Once you have the internship, being successful in it is easy! If you do your best and try your hardest then you’ve done everything you can. The whole point of an internship is for you to learn and contribute back to your company. Try to learn as much as you can and just enjoy the experience! Internships only last so long anyway. Don’t be afraid to ask questions or speak up when you have a great idea. If you have an idea that you think the CEO would appreciate, then tell him/her! You would be surprised at how many great ideas interns have that companies actually take into consideration! Sit in on meetings, talk to as many people as you can, network, make connections with other interns. And don’t be afraid to shadow another position that you’re interested in; internships are supposed to help you decide if this is something you want to do full-time after you graduate. Even if you don’t receive an offer for a full-time position, the company you interned for can always give you a great recommendation when you are applying for other full-time jobs.
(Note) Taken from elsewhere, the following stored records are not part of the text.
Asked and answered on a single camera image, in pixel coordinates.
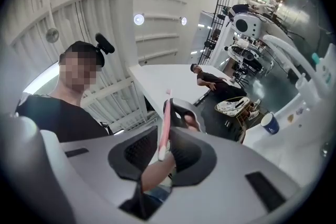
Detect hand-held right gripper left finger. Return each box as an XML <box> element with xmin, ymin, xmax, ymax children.
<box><xmin>59</xmin><ymin>125</ymin><xmax>159</xmax><ymax>224</ymax></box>

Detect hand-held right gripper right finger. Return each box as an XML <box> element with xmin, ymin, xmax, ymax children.
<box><xmin>145</xmin><ymin>127</ymin><xmax>301</xmax><ymax>224</ymax></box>

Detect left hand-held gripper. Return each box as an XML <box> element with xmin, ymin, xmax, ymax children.
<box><xmin>162</xmin><ymin>98</ymin><xmax>207</xmax><ymax>133</ymax></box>

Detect pink toothbrush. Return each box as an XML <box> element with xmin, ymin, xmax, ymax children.
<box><xmin>158</xmin><ymin>88</ymin><xmax>173</xmax><ymax>161</ymax></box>

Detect blue cup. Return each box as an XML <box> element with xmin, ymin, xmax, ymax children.
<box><xmin>260</xmin><ymin>112</ymin><xmax>280</xmax><ymax>135</ymax></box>

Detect person's left forearm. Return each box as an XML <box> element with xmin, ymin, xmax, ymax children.
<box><xmin>141</xmin><ymin>151</ymin><xmax>176</xmax><ymax>193</ymax></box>

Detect person's left hand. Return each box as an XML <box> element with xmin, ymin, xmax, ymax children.
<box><xmin>184</xmin><ymin>114</ymin><xmax>199</xmax><ymax>132</ymax></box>

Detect white table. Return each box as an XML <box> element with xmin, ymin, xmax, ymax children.
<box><xmin>128</xmin><ymin>63</ymin><xmax>242</xmax><ymax>120</ymax></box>

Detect wicker chair with patterned cushion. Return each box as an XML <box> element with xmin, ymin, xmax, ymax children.
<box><xmin>214</xmin><ymin>96</ymin><xmax>253</xmax><ymax>144</ymax></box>

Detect person's blue jeans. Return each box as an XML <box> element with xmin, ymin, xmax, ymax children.
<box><xmin>145</xmin><ymin>186</ymin><xmax>173</xmax><ymax>208</ymax></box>

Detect person's black shirt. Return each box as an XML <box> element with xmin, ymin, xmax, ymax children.
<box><xmin>16</xmin><ymin>93</ymin><xmax>110</xmax><ymax>143</ymax></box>

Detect white sink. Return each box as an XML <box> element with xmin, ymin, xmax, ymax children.
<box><xmin>243</xmin><ymin>91</ymin><xmax>332</xmax><ymax>188</ymax></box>

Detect white robot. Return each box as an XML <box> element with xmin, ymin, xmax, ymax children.
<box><xmin>224</xmin><ymin>12</ymin><xmax>264</xmax><ymax>79</ymax></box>

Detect black grid rack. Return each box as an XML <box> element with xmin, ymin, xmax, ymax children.
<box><xmin>197</xmin><ymin>0</ymin><xmax>235</xmax><ymax>66</ymax></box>

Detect person's head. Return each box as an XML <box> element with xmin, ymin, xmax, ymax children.
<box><xmin>58</xmin><ymin>40</ymin><xmax>106</xmax><ymax>94</ymax></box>

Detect white faucet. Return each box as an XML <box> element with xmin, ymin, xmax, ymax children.
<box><xmin>262</xmin><ymin>35</ymin><xmax>320</xmax><ymax>107</ymax></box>

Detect round grey ceiling fixture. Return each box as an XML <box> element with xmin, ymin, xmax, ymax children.
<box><xmin>46</xmin><ymin>28</ymin><xmax>60</xmax><ymax>43</ymax></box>

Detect white bottle with teal cap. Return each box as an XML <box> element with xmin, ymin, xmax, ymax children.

While internships are meant to be a fun way to gain invaluable experience, I promise that working full-time will give you a whole new appreciation for the college life (although you definitely won’t miss the homework and studying)! Try not to take it for granted before you graduate, because you’ll probably miss all the free time you had to yourself in college once you do.
Well, that’s all for now! I’ll be back soon for updates. 🙂
^^when you finally get that internship offer!!